▶ Assigned task
Among the entries, how many lines carry the string "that"? Give the number and nothing else.

▶ Data section
════════

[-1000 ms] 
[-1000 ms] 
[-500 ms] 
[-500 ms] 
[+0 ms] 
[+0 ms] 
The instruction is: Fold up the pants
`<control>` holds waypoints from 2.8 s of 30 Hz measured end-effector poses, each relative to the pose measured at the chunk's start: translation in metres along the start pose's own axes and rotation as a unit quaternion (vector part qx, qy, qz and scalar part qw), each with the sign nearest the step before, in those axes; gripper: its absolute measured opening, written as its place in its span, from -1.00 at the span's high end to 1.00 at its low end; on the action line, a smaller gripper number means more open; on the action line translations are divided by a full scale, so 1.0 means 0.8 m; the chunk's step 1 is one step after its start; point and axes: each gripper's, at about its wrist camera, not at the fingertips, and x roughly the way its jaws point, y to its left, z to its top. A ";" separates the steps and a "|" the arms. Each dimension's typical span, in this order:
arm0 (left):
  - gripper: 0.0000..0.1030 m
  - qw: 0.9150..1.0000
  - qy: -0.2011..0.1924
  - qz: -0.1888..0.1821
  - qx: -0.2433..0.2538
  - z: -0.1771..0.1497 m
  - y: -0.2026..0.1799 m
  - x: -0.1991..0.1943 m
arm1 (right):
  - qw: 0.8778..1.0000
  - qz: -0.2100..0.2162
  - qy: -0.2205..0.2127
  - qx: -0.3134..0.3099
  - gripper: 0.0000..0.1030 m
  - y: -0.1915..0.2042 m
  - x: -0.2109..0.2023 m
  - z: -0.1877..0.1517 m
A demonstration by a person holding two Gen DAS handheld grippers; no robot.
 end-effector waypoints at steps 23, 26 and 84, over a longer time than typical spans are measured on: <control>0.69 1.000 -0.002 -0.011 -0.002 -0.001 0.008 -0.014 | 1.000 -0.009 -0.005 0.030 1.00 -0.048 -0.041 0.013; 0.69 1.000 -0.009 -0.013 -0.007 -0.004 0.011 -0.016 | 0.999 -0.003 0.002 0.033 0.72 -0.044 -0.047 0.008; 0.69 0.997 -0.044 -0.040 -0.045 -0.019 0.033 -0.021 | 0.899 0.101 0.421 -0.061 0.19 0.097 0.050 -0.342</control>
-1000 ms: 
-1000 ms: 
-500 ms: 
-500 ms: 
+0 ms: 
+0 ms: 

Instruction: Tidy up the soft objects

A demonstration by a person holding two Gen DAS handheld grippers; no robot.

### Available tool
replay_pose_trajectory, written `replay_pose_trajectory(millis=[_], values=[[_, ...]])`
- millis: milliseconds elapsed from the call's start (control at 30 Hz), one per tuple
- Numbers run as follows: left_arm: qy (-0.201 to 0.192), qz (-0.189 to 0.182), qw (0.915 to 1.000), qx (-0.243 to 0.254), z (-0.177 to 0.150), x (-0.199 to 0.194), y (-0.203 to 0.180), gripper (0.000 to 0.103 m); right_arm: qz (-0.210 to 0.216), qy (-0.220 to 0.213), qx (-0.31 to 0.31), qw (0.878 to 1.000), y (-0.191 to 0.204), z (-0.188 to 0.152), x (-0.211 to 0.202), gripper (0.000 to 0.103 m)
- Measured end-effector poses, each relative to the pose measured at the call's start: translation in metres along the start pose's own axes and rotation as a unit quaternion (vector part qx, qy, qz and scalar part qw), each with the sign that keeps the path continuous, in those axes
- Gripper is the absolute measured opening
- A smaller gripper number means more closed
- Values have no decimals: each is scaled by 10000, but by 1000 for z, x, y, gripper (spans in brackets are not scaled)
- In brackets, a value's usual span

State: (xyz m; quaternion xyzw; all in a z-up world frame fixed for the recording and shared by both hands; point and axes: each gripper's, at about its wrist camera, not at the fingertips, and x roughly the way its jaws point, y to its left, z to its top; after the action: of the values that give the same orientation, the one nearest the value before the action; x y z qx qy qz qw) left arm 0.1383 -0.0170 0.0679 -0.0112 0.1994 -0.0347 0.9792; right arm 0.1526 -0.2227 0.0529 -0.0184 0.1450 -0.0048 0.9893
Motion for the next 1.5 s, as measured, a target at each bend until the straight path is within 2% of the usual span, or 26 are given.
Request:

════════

▶ Completed task
2